Podiatrist may recommend nonsurgical foot treatments first
Many times, I have patients come to AMA Podiatry because they were advised that surgery was the only way to fix their specific case.
In truth what they’re looking for is an end to their chronic pain as soon as possible. However, in most cases, surgery isn’t a simple “fix”. Often patient don’t consider that recovery time can be quite lengthy and may involve further risks of complications, or these complications can delay healing even further. And in some cases, surgeries (which are permanent) cause further issues and long-term effects.
AMA Podiatry has a high degree of success treating serious foot problems like plantar fasciitis, nerve pain and bunions using nonsurgical techniques.
Surgical intervention isn’t always the right answer
Often patients are informed they require bunion surgery. The procedure would require 8 weeks of rest, and surgical removal of bone from the foot.
An alternative consult from a specialist podiatrist would recommend a wider toe box with a straighter last. Once this is achieved, we can identify the Biomechanics that resulted in the bunion. Once the mechanics (bio mechanical) is understood, we can set about developing a treatment plan that may include custom orthotics, muscle strengthening and various therapies to reduce inflammation and pain.
Most common patient issues are related to: plantar fasciitis, arch pain, flat feet, forefoot pain, corns, calluses, nerve pain, servers, heel spurs, hammer toes, morton’s neuroma, diabetic ulcers, knee pain and limb length discrepancy.

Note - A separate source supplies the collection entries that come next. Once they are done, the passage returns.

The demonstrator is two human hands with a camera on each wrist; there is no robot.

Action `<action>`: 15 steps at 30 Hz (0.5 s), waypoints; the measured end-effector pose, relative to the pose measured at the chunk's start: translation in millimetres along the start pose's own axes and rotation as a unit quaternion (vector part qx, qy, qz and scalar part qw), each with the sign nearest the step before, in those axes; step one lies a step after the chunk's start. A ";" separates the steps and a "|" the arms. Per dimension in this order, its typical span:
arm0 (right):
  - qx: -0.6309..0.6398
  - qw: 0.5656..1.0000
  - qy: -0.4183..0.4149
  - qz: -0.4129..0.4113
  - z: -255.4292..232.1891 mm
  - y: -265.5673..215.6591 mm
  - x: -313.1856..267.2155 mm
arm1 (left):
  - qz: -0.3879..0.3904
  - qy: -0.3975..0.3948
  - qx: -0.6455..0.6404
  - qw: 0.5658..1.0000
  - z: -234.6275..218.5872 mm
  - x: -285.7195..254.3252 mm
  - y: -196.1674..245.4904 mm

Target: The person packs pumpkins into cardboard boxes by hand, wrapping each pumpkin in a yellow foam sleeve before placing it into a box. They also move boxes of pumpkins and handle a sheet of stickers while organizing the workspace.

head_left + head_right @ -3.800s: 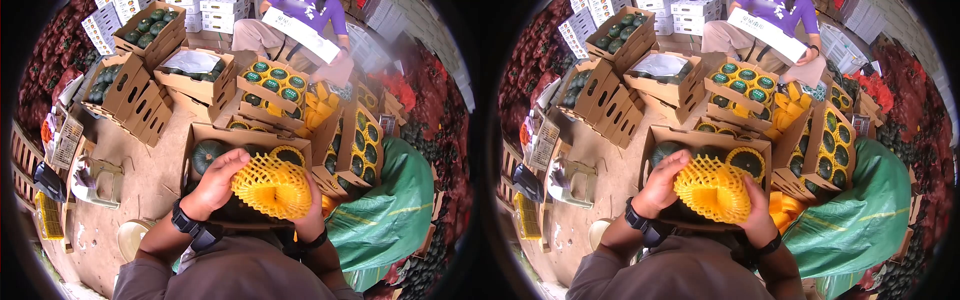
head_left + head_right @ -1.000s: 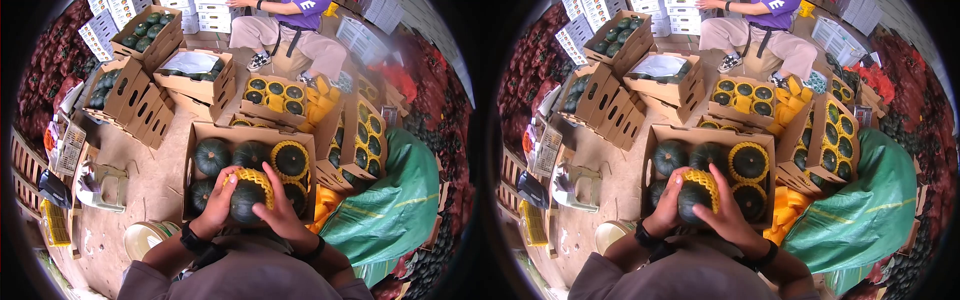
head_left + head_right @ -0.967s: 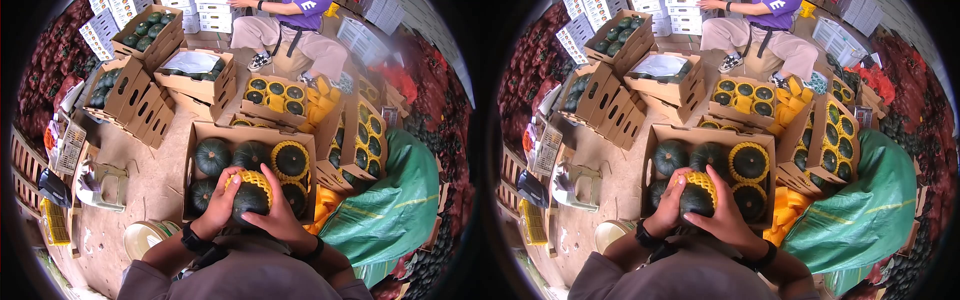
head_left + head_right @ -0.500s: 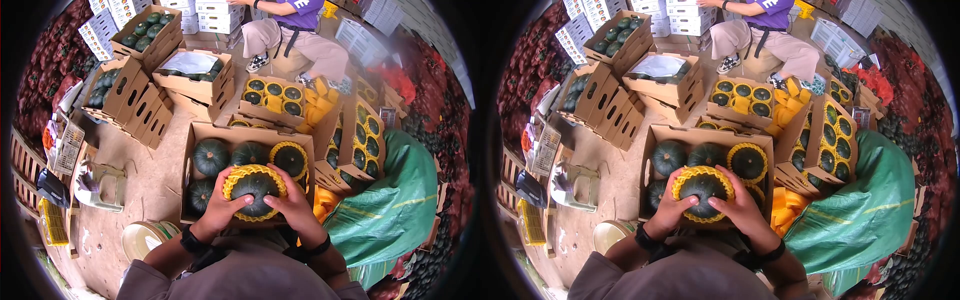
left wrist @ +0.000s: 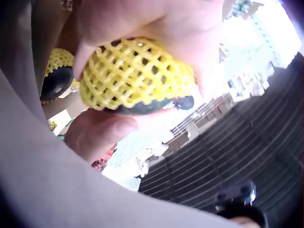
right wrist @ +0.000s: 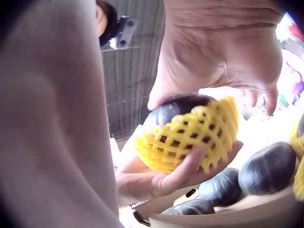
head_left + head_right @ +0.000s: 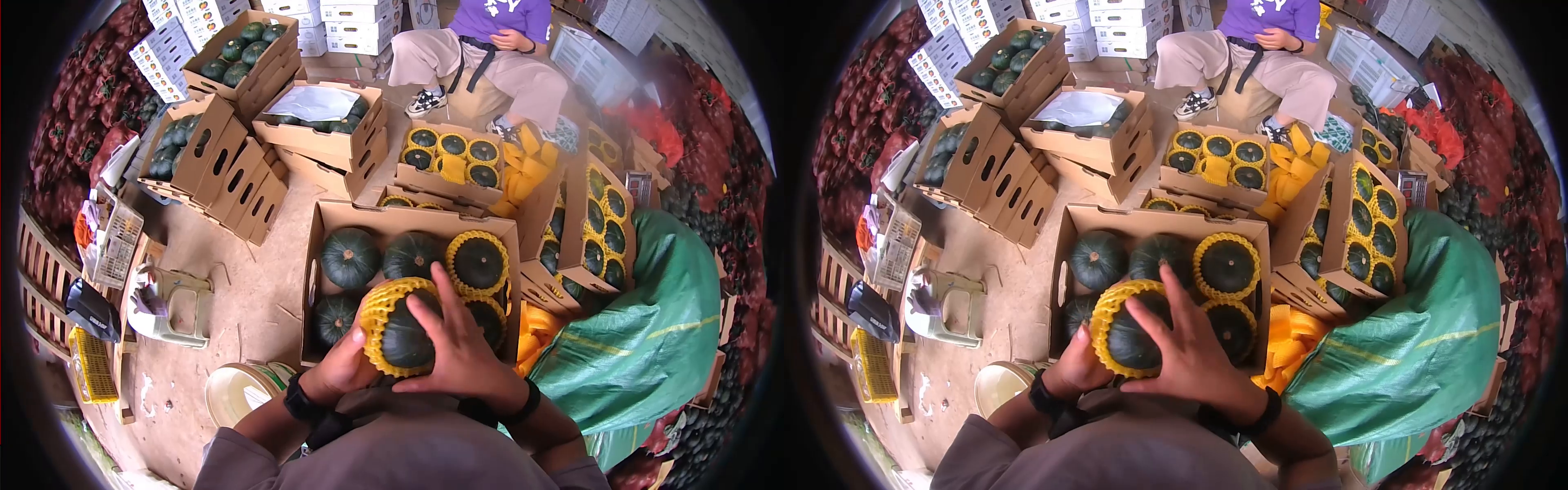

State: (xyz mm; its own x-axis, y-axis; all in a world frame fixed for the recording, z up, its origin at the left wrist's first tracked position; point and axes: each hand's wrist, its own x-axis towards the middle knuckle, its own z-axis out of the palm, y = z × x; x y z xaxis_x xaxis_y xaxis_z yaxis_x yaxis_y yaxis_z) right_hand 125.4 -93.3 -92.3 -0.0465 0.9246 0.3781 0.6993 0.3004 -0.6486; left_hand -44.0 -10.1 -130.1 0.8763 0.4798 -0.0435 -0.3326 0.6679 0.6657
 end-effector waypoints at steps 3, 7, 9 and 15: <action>0.136 0.989 -0.040 0.033 5.9 16.4 -2.4 | -0.026 0.037 0.135 0.990 -2.6 -9.3 13.8; 0.126 0.988 -0.065 0.065 15.6 25.8 -7.0 | -0.024 0.023 0.771 0.636 -27.9 -10.5 46.4; -0.049 0.985 -0.144 0.085 34.2 28.3 -11.4 | -0.034 -0.010 0.881 0.472 -28.0 -10.0 39.9; 0.013 0.993 -0.096 0.062 33.8 45.7 -31.7 | -0.051 -0.003 0.906 0.421 -41.5 0.9 13.4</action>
State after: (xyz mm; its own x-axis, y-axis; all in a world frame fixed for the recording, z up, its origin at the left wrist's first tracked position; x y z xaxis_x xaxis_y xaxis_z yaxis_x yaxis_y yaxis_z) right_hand 134.7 -101.0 -156.2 -0.0980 0.9816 0.1640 0.6900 0.1857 -0.6995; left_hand -62.1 22.9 -152.1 0.8571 0.4952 -0.1421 0.5125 -0.8477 0.1370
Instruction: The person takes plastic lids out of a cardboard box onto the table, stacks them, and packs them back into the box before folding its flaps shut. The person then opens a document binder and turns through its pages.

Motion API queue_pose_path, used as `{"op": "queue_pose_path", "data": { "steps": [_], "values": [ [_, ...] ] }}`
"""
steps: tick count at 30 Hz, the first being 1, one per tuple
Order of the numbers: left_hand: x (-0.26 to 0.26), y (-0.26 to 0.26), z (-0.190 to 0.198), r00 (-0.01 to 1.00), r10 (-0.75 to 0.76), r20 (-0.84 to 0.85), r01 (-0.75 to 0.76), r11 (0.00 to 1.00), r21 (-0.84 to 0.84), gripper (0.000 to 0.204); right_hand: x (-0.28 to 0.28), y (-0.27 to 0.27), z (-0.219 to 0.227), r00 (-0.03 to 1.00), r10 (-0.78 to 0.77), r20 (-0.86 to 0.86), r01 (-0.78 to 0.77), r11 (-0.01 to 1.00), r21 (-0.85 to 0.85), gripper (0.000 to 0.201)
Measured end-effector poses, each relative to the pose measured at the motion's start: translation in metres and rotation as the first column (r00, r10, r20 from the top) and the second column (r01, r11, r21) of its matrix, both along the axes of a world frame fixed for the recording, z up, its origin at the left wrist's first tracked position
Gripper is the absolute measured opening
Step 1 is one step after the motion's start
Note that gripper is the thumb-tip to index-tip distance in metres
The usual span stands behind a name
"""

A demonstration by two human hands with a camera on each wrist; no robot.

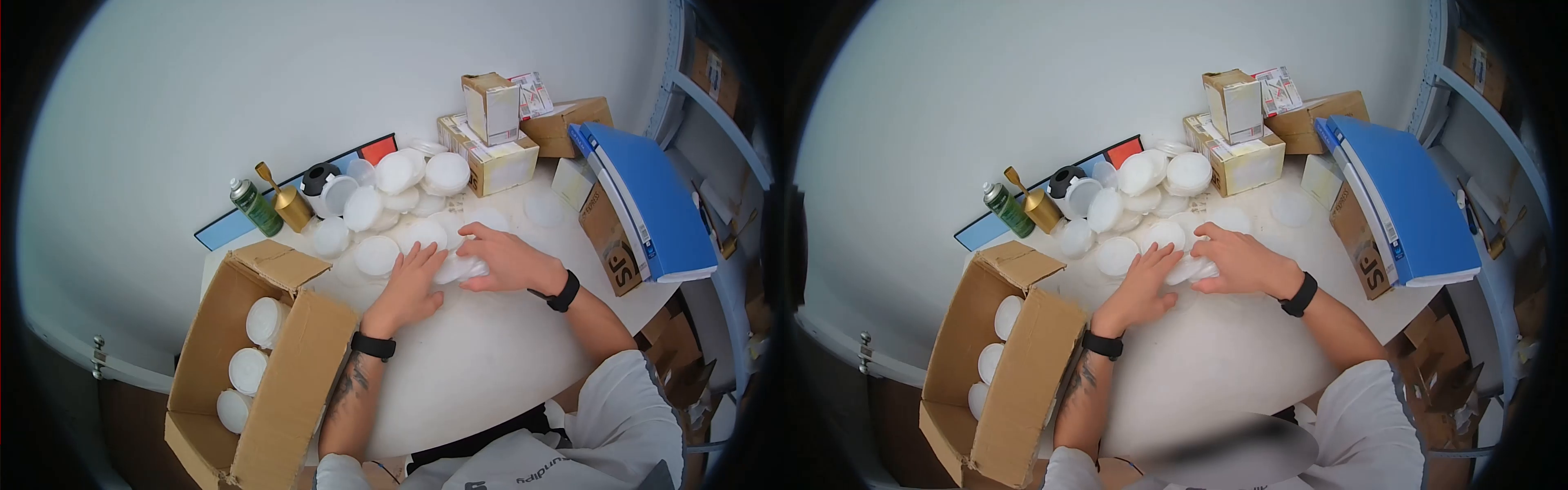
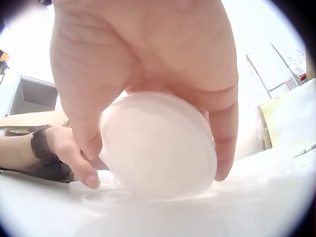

I choose to employ years of training and experience to formulate an individual treatment plan tailored for each patient. AMA Podiatry don’t automatically issue custom orthotics to every patient that we see. We work together with our extensive network of practitioners to identify the causes and mechanisms of your condition to formulate treatment plans.
Custom made orthotics are generally a first line treatment for foot pathologies like flat feet or high arches, which cause pressure build up over portions of the foot. Orthotics bring about change to a patient’s musculoskeletal conditions, ad balance to a patient walking gait and change the distribution of force of the feet. This then can also bring about change to ankles knees and back issues.
Issues: Plantar fasciitis, heel pain, tendinitis, shin splints.
An extracorporeal shockwave is defined as a non-evasive, non-electrical high energy sound wave that passes through the body via a hand-held probe. The shock waves produce a rapid increase in blood circulation to target area (foot or leg) and will break down fibrous scar tissue which builds up over time, especially with chronic conditions.
The break-down of scar tissue is the key to why shock wave therapy is so effective.
By increasing circulation and breaking-down scar tissue, shock wave therapy will stimulate cell regeneration and promote normal healing and rapid reduction of pain. Used in a combined application (3-6 visits) with orthotics we see a significant improvement in quality of life and pain reduction.
Issues: muscle/joint pain, stiffness and general arthritic issues.
Laser therapy directs pulsating photons of light energy (cold laser therapy) into the injured tissues to prompt faster healing, reduce pain and inflammation. The laser works on cells, ligaments, muscle and soft tissue alike.
Within ten minutes of treatment patients begin to experience relief. It is recommended that you may need multiple treatments (3-6) to achieve the full benefits of laser therapy. While most patients experience a high level of pain relief reduction after the first or second treatment, over 90% of patients report positive results after the third treatment. Once swelling is reduced, pain relief tends to progress rapidly.
Although slower about 50% of foot issues can be improved with physical therapy and strength training with no need for surgical intervention. Gains are especially seen for Achilles tendon issues (where tendon isn’t torn) often the Achilles becomes strained when calf muscles are weak. By strengthening the entire leg, we create better force absorption and minimize future injuries. Some exercises involve TheraBand’s for resistance, while others like calf stretch, feet stretch, foam rolling, seated crawls, toe walking and arch raise work on stretching and strengthening.